What if you hear that a pregnant woman goes for an ultrasound check up and the result can be seen not only on display or print on paper but can also be replicated on 3D as if it’s the real one?

One time in a coffee shop, my business partner and I asked, “what if Foxconn is already using the advanced 3D printer to produce the body of iPhone?” Somehow it is unbelievably in perfect curve. It means that in the future, we can individually print our own mobile phone body and case and assemble it with the mobile phone kit just like the good old days of electronic and computer kits.

In the 90s, our team in Livewire Productions would take much effort to make real 3D figures we call diorama and present the actual model of event stage or exhibit booth to clients. I call it 3D + 1D. 3D for its physical replica to be fabricated and used for an event. 1D for the sing and dance pitch having allowed the audience to use their imagination. I call it, “physics”. Not far from the reality, the event agencies can already 3D print the stage or booth design based on its specifications. Honestly, 3D design on Keynote or Powerpoint is unsatisfactory if the event suppliers cannot produce the requirement with the exact specification.

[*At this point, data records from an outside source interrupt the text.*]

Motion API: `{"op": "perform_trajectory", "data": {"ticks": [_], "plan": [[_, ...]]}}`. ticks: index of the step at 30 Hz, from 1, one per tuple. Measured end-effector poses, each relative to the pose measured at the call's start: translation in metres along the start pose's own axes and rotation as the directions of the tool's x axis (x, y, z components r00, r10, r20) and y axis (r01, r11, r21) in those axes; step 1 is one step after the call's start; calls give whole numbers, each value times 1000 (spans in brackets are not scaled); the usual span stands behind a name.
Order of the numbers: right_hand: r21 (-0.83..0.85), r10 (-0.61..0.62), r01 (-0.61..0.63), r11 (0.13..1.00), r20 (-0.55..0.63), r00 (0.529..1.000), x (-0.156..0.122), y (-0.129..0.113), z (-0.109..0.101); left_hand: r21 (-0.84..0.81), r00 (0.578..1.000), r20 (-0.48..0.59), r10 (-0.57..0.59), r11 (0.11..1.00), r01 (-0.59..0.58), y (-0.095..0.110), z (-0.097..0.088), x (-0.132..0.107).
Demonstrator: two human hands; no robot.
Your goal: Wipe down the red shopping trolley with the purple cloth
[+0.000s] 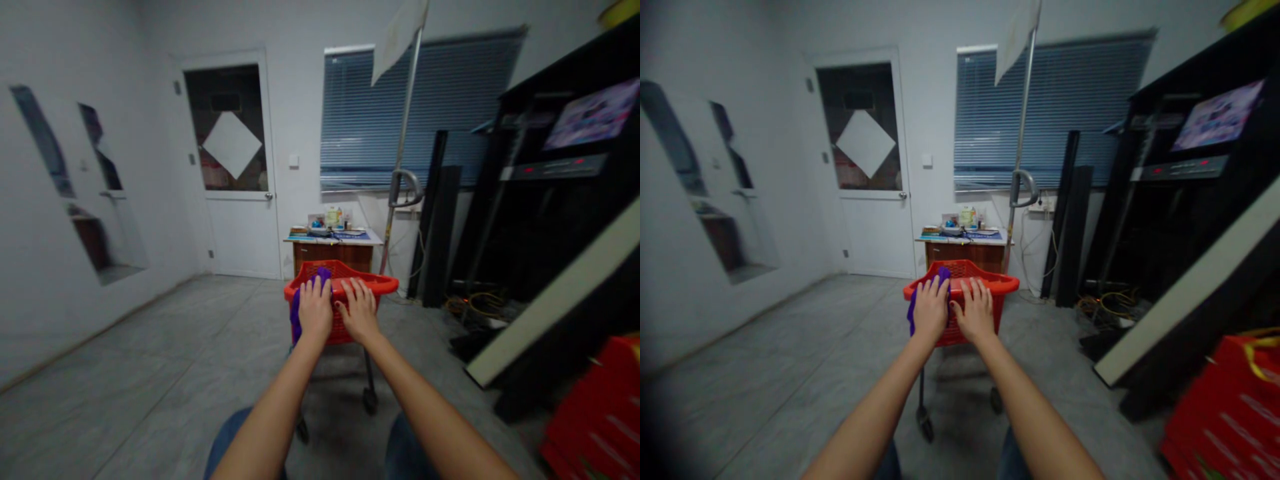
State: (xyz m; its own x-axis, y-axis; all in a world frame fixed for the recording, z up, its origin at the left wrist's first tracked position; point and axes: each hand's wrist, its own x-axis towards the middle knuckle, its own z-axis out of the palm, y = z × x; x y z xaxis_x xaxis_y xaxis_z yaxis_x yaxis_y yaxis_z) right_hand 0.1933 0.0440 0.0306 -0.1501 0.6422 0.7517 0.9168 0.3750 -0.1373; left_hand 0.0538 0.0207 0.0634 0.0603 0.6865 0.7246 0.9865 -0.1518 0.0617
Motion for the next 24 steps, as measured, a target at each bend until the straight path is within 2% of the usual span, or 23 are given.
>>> {"op": "perform_trajectory", "data": {"ticks": [2, 5, 7, 9, 12, 16, 18, 20, 22, 24], "plan": [[-9, -12, 12, 1000, -3, 1000, -1, 5, -5, -31, 999, 14, 50, 998, -49, -2, -3, 1], [-8, -41, 41, 999, 16, 999, -1, 10, -11, -36, 997, 11, 72, 997, -71, -26, -10, -3], [-2, -38, 38, 999, 26, 999, -1, 9, -13, -4, 1000, -6, 15, 1000, -15, -43, -14, -8], [2, -17, 17, 1000, 19, 1000, -2, 3, -12, 28, 997, -27, -68, 997, 69, -49, -14, -9], [0, 10, -10, 1000, -7, 1000, -4, -7, -6, 36, 993, -29, -112, 993, 113, -32, -10, -4], [-2, 7, -7, 1000, -30, 1000, -6, -10, -1, -31, 1000, 27, -15, 999, 16, 3, -2, 7], [11, -18, 18, 1000, -34, 999, -7, -3, -2, -81, 998, 46, 53, 995, -49, 6, -3, 9], [21, -56, 57, 998, -32, 998, -8, 10, -5, -118, 992, 56, 117, 987, -110, -6, -7, 8], [13, -65, 66, 998, -36, 997, -10, 27, -9, -116, 990, 61, 128, 986, -120, -25, -11, 4], [-13, 20, -21, 1000, -73, 997, -11, 44, -12, -85, 996, 54, 73, 994, -69, -44, -14, 1]]}}
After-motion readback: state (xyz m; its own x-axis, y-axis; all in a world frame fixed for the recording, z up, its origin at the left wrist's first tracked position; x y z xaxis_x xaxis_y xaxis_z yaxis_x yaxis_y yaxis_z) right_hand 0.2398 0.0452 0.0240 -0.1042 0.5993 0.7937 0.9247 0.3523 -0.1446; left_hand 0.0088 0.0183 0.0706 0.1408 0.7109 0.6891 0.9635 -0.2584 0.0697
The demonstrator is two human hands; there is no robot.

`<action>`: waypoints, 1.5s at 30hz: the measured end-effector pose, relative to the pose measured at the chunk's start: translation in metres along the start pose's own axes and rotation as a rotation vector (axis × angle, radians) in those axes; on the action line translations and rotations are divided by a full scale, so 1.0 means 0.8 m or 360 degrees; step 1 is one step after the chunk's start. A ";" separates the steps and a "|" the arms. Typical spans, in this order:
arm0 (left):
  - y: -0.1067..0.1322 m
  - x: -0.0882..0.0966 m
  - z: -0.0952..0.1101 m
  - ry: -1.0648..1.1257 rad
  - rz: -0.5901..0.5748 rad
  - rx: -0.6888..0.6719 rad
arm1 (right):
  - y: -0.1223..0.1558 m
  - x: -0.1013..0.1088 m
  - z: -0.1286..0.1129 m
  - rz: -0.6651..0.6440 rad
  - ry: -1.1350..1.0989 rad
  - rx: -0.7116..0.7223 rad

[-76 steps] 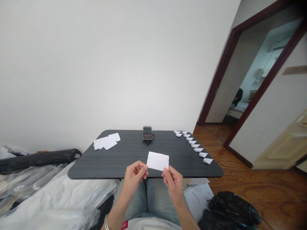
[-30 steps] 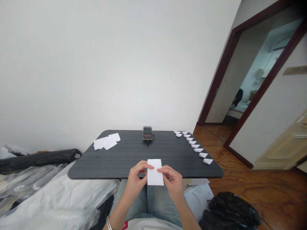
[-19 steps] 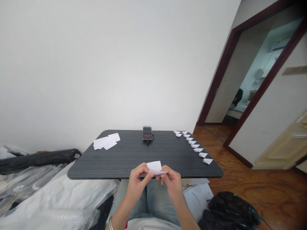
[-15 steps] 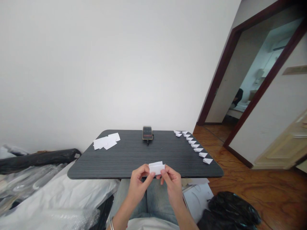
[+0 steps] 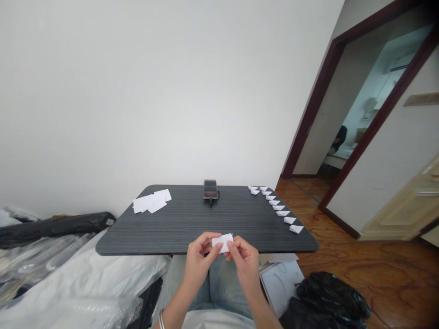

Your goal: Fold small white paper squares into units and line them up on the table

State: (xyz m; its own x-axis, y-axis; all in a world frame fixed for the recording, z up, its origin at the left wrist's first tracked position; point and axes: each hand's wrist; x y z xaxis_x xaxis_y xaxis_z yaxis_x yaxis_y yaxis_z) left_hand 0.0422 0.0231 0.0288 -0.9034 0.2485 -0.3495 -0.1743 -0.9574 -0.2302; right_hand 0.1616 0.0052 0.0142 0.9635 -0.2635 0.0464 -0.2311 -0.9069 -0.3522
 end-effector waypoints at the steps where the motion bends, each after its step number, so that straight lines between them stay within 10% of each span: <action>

Hence, the next revolution will promote personal digital manufacturing. It’s a new cycle that will amalgamate the Information Age and the new Industrial Age. It will also promote the digital manufacturing entrepreneurship.

It may be the answer to the manufacturing that President Obama is talking about. It may be the reason why and how the new concept of research and development is found in India where PhDs, engineers and scientists flock or somewhere else that the U.S. will be the first hand recipient of their ideas and breakthroughs. Or why Foxconn will build plants in the East Coast. It is going back to making a product both on a personal capability.

Since the information age teaches us to become creative and designers, it is in the next revolution to turn creativity into productivity. I mean the ability to make palpable products through digital manufacturing.

“We are all designers now”, said by the former editor-in-chief of Wired magazine Chris Anderson who stepped down to run Robotics to act, move and inspire the next generation.

It will be the generation of more action and production.